**Exercise requirements:** Records follow. Copy every line with "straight".

**Data in this exercise:**
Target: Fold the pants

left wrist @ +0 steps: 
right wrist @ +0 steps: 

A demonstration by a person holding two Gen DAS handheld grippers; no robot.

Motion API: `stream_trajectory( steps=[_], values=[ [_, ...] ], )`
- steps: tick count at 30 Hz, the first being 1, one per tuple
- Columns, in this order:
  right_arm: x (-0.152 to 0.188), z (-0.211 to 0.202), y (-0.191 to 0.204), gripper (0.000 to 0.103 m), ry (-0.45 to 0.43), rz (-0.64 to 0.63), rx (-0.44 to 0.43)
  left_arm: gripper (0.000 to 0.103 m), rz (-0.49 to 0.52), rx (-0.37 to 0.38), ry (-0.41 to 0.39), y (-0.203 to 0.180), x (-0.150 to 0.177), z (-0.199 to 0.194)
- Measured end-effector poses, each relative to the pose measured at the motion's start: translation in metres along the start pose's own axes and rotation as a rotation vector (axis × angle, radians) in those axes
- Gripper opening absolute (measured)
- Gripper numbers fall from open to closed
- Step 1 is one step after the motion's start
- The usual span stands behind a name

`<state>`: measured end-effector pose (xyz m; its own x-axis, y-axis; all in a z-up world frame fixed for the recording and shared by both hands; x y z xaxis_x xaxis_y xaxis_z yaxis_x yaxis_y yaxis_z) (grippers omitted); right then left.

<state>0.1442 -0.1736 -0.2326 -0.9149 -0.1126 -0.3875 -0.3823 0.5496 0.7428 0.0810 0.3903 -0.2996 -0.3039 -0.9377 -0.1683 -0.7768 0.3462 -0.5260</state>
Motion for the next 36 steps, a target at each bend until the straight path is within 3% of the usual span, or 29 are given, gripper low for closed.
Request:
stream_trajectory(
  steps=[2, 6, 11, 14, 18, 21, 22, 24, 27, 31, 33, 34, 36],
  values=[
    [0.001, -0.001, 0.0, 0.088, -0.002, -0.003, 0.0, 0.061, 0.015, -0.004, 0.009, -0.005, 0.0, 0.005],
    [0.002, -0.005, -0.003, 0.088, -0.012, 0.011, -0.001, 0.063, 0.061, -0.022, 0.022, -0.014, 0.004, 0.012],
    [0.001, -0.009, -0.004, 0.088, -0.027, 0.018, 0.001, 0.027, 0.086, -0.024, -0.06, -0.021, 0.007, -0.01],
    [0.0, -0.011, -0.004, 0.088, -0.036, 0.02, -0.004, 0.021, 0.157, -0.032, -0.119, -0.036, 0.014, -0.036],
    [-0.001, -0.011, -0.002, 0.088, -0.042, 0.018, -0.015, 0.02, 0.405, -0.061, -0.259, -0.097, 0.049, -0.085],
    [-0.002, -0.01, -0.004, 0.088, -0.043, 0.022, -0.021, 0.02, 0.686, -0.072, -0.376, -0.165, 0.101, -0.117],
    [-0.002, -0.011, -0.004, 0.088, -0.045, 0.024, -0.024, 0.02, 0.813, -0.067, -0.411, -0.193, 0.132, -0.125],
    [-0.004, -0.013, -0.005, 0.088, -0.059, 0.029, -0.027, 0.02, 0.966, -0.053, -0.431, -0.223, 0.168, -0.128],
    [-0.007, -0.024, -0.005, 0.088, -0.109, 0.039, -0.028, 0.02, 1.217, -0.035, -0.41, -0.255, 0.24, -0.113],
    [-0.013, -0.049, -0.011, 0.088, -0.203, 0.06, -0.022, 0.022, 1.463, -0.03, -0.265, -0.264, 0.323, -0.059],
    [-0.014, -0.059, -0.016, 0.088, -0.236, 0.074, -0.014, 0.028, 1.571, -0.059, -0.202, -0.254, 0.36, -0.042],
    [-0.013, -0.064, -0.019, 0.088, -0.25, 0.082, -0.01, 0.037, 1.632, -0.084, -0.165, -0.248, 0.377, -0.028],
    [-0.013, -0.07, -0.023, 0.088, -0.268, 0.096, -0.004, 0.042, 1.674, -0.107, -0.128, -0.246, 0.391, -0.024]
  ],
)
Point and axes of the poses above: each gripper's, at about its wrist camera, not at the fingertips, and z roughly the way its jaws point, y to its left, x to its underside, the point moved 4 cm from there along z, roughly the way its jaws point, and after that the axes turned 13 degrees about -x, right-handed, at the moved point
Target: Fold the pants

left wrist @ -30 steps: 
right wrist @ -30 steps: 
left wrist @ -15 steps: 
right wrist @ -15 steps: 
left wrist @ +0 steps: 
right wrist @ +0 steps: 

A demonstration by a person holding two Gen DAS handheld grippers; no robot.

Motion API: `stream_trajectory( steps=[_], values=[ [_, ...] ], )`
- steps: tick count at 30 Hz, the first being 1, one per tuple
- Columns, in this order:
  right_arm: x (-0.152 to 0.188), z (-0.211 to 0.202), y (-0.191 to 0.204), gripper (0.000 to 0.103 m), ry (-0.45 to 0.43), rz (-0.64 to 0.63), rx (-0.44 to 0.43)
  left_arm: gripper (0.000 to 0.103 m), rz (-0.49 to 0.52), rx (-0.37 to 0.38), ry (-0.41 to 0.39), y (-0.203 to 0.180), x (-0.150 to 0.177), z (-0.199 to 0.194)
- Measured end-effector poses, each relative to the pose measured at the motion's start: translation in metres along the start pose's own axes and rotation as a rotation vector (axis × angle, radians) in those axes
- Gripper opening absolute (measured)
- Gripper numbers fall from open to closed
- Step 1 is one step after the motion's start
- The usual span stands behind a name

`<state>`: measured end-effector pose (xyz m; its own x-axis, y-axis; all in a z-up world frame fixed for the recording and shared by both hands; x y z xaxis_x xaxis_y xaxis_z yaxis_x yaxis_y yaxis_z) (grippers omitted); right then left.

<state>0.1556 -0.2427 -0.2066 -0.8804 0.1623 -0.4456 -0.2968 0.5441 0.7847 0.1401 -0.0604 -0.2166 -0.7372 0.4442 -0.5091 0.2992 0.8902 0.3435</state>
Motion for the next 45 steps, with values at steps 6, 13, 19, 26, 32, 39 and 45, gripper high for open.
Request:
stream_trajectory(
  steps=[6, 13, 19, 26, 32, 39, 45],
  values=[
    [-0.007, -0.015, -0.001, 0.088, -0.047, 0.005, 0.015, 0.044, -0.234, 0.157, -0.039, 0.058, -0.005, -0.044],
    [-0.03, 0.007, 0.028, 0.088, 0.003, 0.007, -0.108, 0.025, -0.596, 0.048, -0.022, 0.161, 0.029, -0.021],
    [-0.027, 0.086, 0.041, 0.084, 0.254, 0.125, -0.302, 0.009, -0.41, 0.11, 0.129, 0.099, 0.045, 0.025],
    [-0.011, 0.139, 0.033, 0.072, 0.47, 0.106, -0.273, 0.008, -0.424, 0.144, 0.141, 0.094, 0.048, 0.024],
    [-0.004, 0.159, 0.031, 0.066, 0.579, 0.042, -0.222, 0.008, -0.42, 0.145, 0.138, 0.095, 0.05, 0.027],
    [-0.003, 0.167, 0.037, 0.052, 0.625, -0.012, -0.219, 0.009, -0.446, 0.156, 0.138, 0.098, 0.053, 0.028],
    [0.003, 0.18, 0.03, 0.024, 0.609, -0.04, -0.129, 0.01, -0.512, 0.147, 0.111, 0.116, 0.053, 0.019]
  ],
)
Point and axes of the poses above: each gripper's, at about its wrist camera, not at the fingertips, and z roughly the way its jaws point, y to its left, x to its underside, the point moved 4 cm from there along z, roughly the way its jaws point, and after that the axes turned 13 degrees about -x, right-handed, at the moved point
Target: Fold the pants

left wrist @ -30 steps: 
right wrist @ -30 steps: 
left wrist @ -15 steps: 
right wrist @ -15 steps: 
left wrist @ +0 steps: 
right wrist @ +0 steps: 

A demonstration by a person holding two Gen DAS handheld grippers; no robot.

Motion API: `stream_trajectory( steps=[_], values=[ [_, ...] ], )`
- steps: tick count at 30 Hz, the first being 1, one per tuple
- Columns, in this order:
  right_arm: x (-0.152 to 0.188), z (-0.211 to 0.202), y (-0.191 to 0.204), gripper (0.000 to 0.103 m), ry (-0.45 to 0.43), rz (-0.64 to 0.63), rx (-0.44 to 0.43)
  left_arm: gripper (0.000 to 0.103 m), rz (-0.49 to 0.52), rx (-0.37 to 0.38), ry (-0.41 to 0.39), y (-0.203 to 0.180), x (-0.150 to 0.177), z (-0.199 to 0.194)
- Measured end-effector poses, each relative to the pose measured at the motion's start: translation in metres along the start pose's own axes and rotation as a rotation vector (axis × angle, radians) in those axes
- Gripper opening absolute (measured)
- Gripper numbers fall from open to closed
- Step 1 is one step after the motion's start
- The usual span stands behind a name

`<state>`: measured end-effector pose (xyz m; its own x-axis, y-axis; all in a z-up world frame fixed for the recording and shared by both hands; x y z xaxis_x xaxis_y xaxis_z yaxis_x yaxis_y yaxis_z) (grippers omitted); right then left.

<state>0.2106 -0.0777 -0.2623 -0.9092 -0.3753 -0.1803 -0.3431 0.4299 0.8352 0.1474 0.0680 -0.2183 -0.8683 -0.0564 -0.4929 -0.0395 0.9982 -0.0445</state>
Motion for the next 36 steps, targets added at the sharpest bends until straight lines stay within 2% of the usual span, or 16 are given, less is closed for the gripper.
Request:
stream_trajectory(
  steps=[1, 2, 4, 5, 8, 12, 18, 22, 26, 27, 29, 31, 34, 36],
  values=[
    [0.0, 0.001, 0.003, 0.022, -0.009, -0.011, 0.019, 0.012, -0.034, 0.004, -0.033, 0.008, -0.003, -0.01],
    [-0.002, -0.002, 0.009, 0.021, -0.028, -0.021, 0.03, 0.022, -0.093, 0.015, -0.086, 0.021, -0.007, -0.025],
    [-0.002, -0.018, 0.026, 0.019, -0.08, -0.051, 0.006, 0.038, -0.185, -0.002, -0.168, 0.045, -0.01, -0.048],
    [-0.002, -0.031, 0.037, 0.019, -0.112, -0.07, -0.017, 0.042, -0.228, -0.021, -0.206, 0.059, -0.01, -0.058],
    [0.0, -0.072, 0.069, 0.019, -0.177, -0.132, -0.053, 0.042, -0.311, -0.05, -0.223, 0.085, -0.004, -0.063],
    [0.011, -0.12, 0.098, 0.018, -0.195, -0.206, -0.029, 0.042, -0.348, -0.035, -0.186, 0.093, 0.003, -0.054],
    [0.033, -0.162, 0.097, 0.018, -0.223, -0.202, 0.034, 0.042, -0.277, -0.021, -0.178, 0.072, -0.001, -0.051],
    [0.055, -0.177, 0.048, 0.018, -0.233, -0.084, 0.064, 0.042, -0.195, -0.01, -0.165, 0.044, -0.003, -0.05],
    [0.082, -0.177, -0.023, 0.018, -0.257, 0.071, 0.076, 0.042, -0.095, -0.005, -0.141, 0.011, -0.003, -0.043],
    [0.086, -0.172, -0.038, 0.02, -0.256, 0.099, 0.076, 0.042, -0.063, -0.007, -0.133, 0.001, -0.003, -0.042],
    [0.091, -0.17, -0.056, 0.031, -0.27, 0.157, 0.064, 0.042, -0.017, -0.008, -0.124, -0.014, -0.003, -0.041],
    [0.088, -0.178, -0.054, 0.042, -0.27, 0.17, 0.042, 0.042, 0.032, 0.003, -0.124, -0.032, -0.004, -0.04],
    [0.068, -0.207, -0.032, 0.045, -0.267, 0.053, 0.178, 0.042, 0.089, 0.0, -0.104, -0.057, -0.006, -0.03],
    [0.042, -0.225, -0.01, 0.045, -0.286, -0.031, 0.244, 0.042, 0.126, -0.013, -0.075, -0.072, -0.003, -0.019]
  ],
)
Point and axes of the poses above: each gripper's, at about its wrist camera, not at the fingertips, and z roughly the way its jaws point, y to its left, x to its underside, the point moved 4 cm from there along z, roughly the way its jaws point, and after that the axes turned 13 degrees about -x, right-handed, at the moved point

**Response to this exercise:**
Motion for the next 36 steps, a target at each bend until the straight path is within 3% of the usual span, or 29 are given, gripper low for closed.
Motion for the next 36 steps, targets added at the sharpest bends until straight lines stay within 2% of the usual span, or 16 are given, less is closed for the gripper.

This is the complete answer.